Alloreactive cytotoxic T-cell function, peptide nonspecific

Abstract

The recognition requirements necessary for murine alloreactive cytotoxic T-cells to carry out their effector function has been investigated using target cells that express a unique class I major histocompatibility complex (MHC)-peptide pair. The human cell line T2 and the murine cell line RMA-S are defective in peptide transport components needed to effectively express stable MHC class I molecules at the cell surface. When T2 cells were infected with a vaccinia virus that encoded the K(d) gene and provided with a K(d)- motif peptide from the nucleoprotein of influenza virus (NPP), these cells could be lysed by polyclonal allo K(d)-reactive cytotoxic T-lymphocytes (CTL). Similar results were obtained with the murine RMA-S-K(d) cell line, transfected with cDNA able to express some 'empty' K(d) that is heat-labile. Adding another K(d)-motif peptide from influenza virus haemagglutinin (HAP) stabilized the surface expression of K(d) and allowed the RMA-S-K(d) cells to be lysed before or after heat shock. At 27 °C anti-K(d) alloreactive CTL- lysed target cells in the presence and absence of HAP peptide.
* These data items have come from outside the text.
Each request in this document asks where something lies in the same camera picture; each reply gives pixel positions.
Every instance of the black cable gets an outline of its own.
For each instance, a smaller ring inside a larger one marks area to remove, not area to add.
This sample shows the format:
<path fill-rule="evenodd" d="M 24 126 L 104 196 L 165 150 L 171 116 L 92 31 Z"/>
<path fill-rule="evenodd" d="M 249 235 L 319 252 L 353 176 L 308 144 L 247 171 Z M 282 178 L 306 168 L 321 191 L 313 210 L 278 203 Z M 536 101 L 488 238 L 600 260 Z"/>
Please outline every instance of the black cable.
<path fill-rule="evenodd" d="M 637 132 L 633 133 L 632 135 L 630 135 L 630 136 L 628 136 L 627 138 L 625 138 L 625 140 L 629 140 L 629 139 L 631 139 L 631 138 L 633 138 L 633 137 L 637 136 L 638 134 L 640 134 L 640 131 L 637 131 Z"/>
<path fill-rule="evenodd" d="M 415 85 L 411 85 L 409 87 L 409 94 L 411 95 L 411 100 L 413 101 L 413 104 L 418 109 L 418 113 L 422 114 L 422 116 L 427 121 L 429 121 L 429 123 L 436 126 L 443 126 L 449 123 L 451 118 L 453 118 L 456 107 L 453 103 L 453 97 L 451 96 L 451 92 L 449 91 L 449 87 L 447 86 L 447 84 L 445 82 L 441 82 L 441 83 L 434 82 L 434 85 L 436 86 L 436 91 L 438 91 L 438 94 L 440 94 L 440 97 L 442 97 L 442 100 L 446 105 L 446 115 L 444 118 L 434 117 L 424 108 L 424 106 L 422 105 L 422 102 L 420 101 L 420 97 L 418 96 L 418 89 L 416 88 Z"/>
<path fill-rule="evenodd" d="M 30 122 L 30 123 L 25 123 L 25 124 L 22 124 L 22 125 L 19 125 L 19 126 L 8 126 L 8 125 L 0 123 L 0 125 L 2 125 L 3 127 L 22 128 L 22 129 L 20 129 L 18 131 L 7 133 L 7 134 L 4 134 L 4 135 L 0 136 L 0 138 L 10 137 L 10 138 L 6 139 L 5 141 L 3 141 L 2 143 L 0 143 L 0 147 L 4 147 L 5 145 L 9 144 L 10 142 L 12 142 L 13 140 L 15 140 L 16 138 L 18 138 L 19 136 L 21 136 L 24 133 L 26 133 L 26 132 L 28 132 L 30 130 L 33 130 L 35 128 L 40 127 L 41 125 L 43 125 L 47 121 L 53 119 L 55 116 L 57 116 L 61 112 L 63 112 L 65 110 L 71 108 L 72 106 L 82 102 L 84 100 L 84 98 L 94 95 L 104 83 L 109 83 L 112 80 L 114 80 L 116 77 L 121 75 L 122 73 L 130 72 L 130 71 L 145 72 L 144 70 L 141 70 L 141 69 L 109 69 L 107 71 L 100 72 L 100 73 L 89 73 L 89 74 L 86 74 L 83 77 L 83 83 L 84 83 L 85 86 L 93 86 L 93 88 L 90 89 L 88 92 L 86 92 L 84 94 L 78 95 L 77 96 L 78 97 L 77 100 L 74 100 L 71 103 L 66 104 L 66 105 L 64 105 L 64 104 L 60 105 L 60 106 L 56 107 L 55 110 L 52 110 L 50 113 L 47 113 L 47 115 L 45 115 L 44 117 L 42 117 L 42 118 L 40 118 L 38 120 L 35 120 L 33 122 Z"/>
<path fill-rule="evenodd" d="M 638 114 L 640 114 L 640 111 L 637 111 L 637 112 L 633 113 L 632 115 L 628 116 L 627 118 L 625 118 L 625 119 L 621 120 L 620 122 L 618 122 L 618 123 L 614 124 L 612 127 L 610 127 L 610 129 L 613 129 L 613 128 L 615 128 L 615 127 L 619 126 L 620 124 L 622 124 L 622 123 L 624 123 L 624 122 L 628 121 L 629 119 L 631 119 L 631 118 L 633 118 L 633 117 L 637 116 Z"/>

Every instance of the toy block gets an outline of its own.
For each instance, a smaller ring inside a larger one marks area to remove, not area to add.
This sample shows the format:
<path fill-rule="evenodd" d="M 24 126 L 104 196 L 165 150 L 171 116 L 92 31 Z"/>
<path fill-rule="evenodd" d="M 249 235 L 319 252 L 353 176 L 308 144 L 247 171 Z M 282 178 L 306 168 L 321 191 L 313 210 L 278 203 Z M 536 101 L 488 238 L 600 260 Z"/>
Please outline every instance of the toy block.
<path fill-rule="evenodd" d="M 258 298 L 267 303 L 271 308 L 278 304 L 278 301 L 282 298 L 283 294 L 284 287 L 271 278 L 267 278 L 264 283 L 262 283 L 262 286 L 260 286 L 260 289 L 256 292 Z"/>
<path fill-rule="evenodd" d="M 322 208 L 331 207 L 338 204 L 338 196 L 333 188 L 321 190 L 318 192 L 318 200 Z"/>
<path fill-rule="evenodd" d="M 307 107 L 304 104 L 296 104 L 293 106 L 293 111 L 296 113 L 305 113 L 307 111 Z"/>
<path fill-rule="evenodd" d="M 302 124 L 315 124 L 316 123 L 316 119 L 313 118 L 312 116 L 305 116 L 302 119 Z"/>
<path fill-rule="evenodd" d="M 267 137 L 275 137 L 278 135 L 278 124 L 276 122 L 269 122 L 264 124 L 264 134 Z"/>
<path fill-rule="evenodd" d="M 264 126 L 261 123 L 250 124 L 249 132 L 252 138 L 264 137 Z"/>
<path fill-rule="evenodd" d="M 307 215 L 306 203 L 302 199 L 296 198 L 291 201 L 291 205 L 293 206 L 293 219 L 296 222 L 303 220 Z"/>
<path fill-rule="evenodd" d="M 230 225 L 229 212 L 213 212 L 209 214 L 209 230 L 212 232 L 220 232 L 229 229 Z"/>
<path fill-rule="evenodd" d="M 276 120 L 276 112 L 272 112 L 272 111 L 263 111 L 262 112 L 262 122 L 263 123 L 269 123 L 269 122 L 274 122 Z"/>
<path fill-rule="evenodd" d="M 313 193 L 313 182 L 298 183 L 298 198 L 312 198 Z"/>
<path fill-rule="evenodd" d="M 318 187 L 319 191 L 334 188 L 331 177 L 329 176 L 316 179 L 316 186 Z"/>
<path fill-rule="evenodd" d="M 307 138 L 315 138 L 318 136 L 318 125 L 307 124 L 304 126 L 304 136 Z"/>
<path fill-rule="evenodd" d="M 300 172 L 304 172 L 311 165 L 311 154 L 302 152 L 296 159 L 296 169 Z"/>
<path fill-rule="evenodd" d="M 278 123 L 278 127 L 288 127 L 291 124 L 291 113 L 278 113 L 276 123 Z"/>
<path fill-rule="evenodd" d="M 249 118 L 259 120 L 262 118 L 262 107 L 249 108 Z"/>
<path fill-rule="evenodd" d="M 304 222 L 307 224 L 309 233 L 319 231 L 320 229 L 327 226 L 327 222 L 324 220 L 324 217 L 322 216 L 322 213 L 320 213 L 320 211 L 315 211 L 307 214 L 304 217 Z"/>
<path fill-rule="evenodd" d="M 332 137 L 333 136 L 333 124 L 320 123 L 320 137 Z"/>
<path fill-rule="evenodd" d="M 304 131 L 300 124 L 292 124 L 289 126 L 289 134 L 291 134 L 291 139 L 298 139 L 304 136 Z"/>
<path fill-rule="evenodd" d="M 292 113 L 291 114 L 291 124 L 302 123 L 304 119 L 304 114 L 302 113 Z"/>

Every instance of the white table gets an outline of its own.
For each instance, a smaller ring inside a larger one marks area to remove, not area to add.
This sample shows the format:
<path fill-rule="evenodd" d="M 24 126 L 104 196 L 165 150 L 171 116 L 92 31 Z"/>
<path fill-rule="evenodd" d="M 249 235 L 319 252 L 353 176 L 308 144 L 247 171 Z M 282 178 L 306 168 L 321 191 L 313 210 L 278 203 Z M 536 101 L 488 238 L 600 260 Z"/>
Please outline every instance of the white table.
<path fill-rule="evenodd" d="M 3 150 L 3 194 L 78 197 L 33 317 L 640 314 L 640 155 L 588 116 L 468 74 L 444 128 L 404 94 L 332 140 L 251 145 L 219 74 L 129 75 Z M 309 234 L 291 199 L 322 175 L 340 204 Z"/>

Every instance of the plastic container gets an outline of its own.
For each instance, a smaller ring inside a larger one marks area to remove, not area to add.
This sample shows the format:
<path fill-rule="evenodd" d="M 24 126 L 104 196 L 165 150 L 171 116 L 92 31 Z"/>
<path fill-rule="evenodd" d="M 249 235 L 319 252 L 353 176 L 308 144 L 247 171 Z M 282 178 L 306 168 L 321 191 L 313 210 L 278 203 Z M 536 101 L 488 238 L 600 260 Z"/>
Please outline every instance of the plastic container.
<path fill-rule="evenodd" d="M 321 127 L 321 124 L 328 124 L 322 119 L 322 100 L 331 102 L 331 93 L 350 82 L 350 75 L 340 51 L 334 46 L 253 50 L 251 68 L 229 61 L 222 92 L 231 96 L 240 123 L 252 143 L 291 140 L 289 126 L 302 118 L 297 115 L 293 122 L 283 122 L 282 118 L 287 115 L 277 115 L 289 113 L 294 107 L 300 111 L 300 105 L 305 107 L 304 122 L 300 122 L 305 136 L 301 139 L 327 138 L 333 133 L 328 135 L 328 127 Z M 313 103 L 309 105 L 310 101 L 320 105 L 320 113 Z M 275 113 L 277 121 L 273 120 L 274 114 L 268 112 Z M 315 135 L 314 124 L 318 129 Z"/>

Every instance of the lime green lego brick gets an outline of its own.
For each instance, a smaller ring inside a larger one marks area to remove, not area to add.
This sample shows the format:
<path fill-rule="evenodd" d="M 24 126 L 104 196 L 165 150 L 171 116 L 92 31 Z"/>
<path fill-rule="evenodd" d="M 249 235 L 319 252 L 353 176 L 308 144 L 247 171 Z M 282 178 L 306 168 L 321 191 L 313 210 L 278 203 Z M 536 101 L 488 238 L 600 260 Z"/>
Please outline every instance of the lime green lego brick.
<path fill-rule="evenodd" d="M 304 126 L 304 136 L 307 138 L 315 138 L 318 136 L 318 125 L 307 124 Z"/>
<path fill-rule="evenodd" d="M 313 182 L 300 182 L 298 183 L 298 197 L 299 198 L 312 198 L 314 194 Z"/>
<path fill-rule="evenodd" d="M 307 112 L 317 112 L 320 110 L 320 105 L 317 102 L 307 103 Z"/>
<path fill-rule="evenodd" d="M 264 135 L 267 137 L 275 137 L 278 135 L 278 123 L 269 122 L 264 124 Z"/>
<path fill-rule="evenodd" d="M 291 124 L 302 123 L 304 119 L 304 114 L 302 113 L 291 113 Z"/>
Alloreactive CTL appear to have a more stringent requirement for a high density of MHC class I on cell surfaces relative to peptide-specific MHC-restricted CTL. We conclude that while K(d)-restricted CTL activity is strictly peptide- specific, anti-K(d)-specific alloreactivity is MHC allele-specific, but peptide-nonspecific. This conclusion is at odds with the Standard Model of T- cell receptor (TCR) function, but consistent with the predictions of a Competing Model of TCR function.